The Berg Collection’s copy of GBtAT reveals Blunden and Sassoon’s shared, caustic enmity towards Graves. For example, Blunden mocks Graves’s ‘callous egotism’ and his role as ‘merely the showman, out to create a sensation’. Graves became aware of Blunden and Sassoon’s mischievous undertaking, calling the annotated volume ‘a bomb under my monument’.
Despite his morally and probably legally indefensible decision to try to publish ‘Dear Roberto’ without gaining consent from Sassoon, Graves was correct in his characterization of the poem. This is the most terrible of Siegfried’s war writings because the poem distils so many of the apprehensions and fantasies preoccupying Sassoon as the war came to an end. As Patrick Campbell has noted of the verse letter, ‘In the poems of Counter-Attack, Sassoon had characteristically played down his feelings by the frequent use of irony or by allowing the victims of war to speak for themselves. Here there is no such distancing’.

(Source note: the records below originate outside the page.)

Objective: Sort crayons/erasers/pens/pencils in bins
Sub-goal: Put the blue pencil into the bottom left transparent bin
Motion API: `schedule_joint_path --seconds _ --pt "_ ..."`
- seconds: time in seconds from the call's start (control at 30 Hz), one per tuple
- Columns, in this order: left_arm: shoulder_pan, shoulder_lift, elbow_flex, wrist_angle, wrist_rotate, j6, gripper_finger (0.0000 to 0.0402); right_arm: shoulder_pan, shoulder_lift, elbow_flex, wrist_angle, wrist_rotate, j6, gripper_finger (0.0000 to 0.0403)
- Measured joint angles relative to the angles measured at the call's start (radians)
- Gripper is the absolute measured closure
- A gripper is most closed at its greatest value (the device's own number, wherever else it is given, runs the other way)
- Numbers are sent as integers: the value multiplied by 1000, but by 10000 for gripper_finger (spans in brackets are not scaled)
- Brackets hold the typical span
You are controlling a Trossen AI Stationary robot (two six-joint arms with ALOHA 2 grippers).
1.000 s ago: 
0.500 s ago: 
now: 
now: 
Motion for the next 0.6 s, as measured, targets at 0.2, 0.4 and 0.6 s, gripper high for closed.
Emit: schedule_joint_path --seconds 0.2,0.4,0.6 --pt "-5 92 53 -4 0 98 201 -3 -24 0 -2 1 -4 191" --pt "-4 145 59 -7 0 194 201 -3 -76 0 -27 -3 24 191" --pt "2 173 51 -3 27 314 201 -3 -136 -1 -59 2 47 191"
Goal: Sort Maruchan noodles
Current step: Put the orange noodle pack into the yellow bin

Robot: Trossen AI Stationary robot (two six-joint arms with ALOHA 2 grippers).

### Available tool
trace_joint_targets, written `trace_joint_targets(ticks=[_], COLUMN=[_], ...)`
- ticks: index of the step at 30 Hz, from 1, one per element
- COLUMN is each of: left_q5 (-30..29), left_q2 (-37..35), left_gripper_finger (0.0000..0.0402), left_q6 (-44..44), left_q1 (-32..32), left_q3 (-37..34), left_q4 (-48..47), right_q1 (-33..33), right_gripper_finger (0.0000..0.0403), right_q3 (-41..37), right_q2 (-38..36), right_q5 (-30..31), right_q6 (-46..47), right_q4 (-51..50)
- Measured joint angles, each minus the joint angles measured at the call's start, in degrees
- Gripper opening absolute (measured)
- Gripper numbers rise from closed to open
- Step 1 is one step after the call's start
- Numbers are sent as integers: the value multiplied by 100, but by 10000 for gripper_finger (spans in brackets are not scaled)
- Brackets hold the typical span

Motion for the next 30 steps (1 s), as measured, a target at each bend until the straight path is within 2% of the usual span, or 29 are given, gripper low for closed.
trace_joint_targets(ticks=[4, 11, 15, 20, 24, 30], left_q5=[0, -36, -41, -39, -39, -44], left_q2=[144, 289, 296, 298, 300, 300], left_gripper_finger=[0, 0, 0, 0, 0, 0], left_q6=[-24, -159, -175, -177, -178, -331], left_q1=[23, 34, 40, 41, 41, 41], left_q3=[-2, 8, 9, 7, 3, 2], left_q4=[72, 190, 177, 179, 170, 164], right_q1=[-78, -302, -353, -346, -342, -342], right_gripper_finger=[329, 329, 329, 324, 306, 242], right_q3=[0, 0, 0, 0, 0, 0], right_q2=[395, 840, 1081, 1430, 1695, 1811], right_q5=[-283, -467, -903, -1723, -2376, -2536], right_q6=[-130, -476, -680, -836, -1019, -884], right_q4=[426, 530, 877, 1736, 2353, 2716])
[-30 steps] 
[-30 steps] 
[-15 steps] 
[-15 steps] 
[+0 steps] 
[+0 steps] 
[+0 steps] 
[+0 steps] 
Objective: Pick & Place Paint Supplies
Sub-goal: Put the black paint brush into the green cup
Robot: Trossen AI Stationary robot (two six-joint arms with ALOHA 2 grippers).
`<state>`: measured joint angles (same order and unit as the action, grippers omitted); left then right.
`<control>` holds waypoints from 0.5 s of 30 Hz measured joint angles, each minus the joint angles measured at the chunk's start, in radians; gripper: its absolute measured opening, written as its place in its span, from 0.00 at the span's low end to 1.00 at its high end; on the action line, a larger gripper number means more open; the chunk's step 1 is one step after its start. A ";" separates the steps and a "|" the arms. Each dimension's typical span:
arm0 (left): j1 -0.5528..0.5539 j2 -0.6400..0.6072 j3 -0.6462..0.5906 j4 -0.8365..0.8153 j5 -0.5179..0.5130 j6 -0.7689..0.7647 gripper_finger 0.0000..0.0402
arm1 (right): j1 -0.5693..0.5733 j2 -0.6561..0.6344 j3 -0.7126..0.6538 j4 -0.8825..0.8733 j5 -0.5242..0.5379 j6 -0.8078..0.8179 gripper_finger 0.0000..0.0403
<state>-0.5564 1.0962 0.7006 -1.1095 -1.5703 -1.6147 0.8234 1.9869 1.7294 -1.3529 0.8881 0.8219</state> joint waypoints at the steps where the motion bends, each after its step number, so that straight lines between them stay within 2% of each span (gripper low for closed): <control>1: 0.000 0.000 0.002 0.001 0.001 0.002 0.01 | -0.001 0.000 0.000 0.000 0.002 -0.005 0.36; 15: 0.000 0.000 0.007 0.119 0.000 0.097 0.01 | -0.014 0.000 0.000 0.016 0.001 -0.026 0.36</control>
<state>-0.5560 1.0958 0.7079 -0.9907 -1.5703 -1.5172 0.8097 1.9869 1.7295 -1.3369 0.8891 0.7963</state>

The poem begins in both the first- and third-person, as he describes the ‘quivering songster failed to die | Because the bloody bullet missed its mark’. But the poet/patient is troubled, afflicted with what is a gnarled neologism, ‘Sleeplessexasperucide | O Jesu make it stop!’ The literary set that had hailed him is evoked is another neologism, a jumbled reference to the ‘first afternoon when MarshMoonStreetMiekeljohnArdoursandenduranSitwellitis prevailed’ – Rupert Brooke’s friend Eddie March, Oscar Wilde’s one-time lover and friend Robbie Ross (who resided on Moon Street in London), Roderick Meiklejohn – and the poet Robert Nichols, Osbert Sitwell, as well as a ‘Jolly Otterleen knocking at the door’ (the society hostess Ottoline Morrell, in the poem bearing ‘some golden daisies and some Raspberries’ in a box only to be turned away by a nurse), but none of them affectionately and, indeed, the concluding “itis” suggests they collectively constitute a disease. The references represent, too, a bored catalogue of do-gooders who cannot save the psychically wounded poet, a ‘quivering songster who failed to die’, and who, as the poem develops, suffers less from shellshock than self-disgust at the heroic public protest posture that Sassoon has come to assume, a role that, as well see, is imperilled by a secret sexual self.
One recurring theme of the poem is an anxiety and despair on the speaker’s part that in taking a public stance against the war effort and in entering a hospital he has abandoned his fellow soldiers:
My God, My God, I’m so excited; I’ve just had a letter
From Stable who’s commanding the Twenty-Fifth
Battalion
And my company, he tells me, doing better and better.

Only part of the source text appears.